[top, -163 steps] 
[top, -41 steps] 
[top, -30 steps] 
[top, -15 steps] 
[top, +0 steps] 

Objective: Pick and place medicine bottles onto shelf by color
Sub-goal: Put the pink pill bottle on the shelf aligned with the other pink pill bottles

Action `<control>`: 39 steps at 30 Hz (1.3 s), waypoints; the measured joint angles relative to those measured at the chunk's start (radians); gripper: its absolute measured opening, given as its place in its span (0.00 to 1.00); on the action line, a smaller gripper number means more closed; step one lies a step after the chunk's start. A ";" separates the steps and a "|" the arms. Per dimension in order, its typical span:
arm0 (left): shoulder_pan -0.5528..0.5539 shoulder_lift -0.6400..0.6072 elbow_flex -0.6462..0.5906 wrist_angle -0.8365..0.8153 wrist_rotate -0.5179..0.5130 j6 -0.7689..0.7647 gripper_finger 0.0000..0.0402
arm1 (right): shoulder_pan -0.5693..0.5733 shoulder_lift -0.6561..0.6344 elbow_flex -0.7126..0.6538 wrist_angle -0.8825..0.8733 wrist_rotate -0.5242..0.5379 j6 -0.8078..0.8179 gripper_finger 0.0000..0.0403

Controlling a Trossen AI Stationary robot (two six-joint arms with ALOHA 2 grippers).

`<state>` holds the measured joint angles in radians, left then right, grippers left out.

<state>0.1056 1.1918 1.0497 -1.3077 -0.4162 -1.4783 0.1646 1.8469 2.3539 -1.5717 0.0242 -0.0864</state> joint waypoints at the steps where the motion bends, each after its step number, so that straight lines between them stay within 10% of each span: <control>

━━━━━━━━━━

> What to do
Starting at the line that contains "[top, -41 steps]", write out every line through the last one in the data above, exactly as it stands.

> Output
[top, -41 steps] 
[top, -30 steps] 
[top, -15 steps] 
[top, +0 steps] 

Objective: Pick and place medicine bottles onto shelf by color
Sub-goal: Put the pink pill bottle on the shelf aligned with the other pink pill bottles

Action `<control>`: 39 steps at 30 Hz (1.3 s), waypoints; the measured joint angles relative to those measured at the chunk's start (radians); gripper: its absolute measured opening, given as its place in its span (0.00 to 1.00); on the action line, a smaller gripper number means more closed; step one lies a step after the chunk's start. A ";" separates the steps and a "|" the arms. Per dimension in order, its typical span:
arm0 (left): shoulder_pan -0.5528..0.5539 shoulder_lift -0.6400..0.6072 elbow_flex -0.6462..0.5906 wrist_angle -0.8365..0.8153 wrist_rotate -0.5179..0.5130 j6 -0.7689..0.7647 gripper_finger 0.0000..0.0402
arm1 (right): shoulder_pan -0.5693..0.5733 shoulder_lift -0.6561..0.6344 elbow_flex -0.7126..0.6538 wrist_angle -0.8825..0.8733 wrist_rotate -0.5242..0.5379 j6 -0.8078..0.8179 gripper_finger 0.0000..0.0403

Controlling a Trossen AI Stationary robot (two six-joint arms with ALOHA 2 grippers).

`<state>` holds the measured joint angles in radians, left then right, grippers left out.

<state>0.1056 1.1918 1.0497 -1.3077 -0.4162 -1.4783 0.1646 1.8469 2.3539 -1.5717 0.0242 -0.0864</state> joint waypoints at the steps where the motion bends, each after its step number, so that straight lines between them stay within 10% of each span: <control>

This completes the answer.